PoloniaLa Comisión Electoral polaca anunció al día siguiente los resultados definitivos de la primera vuelta. El líder de Ley y Justicia consiguió el 34,76% de los votos, mientras que el liberal Komorowski, se hizo con el 33,77%.

Sin embargo, las encuestas no sólo se equivocaban con los dos partidos políticos mayoriatarios, sino que la tercera fuerza política fue la liderada por Pawel Kukiz con un 20,80% de los votos (más del doble de lo esperado).

La escasa afluencia de votantes a las urnas fue protagonista en la primera vuelta, y la participación se situó en el 48,96%, lo que supuso un retroceso respecto a comicios anteriores. Ni la mitad de la población había asistido a las urnas.

Los candidatos tuvieron volver a batirse en una segunda vuelta el 24 de mayo, ya que ninguno de los dos logró superar el 50% de apoyos necesario para proclamarse Jefe de Estado.
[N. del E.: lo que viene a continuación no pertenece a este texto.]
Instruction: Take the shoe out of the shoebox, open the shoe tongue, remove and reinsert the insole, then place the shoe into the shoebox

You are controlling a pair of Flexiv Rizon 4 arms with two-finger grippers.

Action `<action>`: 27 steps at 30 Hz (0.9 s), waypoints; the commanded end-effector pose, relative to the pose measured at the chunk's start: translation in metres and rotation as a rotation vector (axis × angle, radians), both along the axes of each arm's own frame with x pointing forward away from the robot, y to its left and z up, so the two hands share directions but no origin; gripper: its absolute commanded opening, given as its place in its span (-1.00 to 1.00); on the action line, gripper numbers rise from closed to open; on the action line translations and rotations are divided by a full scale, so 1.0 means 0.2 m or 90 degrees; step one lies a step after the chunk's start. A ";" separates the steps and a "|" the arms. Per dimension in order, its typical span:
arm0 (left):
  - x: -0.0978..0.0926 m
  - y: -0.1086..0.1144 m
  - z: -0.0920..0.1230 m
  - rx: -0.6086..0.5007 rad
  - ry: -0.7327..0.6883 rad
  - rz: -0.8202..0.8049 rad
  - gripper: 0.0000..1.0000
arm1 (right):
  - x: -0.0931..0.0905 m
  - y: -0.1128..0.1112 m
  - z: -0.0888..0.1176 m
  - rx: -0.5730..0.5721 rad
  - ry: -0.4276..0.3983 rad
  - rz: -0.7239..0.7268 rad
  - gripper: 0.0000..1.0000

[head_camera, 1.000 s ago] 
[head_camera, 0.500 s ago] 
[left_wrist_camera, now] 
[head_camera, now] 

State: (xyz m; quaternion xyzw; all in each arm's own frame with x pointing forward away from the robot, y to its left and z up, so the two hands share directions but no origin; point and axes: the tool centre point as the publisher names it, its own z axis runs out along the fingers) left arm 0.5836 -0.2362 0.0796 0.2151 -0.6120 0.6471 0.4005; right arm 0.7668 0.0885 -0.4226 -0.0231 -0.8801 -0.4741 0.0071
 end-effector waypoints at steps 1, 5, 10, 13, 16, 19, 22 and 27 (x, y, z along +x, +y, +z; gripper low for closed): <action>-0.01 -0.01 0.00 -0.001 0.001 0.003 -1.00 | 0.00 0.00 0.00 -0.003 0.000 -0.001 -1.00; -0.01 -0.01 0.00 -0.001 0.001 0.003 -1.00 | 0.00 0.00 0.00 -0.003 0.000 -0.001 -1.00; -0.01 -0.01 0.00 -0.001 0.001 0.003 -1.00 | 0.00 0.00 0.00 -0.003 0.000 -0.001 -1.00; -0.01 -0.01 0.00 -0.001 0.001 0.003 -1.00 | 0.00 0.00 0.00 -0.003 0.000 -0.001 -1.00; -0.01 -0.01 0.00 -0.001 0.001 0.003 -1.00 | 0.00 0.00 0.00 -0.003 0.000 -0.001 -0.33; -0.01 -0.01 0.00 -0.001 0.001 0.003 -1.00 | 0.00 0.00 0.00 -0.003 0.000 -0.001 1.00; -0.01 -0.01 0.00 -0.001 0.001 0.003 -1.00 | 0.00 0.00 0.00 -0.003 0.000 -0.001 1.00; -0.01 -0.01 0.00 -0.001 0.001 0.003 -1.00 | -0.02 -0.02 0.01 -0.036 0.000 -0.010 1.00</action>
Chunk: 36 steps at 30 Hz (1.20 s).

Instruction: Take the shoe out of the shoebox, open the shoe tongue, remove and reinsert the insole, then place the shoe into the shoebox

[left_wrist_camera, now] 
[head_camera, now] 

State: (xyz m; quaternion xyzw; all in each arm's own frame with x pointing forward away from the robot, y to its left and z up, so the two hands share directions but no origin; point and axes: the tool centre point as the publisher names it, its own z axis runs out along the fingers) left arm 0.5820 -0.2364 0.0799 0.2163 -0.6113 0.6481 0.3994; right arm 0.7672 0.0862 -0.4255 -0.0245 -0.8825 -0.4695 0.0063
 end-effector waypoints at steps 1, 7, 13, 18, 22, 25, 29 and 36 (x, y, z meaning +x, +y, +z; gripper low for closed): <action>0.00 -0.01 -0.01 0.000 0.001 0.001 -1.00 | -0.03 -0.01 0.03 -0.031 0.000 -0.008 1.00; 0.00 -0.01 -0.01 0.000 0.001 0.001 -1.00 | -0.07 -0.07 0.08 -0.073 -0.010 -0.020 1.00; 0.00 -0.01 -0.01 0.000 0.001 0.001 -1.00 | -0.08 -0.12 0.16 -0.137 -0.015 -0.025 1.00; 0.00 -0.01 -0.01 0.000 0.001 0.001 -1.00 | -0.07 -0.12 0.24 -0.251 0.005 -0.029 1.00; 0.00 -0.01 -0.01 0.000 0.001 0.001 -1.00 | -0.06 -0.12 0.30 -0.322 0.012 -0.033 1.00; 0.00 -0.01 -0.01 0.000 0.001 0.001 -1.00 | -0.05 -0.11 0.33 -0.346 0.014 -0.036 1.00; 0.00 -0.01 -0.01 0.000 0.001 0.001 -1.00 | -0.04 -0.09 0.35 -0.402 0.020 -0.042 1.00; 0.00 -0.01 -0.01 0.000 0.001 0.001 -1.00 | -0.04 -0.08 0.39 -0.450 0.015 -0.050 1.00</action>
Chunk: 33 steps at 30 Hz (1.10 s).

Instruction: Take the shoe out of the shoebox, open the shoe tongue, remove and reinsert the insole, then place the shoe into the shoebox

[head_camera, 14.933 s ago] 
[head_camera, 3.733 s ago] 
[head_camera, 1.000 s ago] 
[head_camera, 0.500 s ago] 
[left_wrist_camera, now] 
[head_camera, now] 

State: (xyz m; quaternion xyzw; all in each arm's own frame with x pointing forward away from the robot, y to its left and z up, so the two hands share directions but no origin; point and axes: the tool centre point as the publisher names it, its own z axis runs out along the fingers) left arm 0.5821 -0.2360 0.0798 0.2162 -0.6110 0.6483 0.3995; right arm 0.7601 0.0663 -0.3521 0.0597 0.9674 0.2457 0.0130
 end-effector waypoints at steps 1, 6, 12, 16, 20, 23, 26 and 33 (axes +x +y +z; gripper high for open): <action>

En la segunda vuelta los liberales volvieron a perder. Con un 51,55% de los votos frente al 48,45%, los conservadores de Ley y Justicia ganaron finalmente los comicios. A Komorowski le faltó entusiasmo en los debates televisivos frente a Duda. Lo cierto es que las promesas de Duda sobre frenar el retraso de la jubilación y evitar la fuga de jóvenes a otros países de la UE (especialmente a Reino Unido) han sido claves para su victoria.

Duda plantea una contrarreforma laboral, que el Estado retome el control de los bancos o subir los impuestos sobre empresas extranjeras, como las cadenas de supermercados. Otro punto fundamental de su programa es el veto al euro, ya que la mayoría de polacos rechazan la implantación de la moneda comunitaria por el más que probable perjuicio para su poder adquisitivo. Ninguna de estas propuestas está al alcance de los poderes presidenciales, pero su popularización sí puede marcar la campaña de las legislativas.

Las legislativas de Polonia están programadas para este otoño. Y de lo que no cabe duda es que los resultados de las presidenciales son fundamentales para las legislativas. Muy probablemente se repetirán los mismos resultados.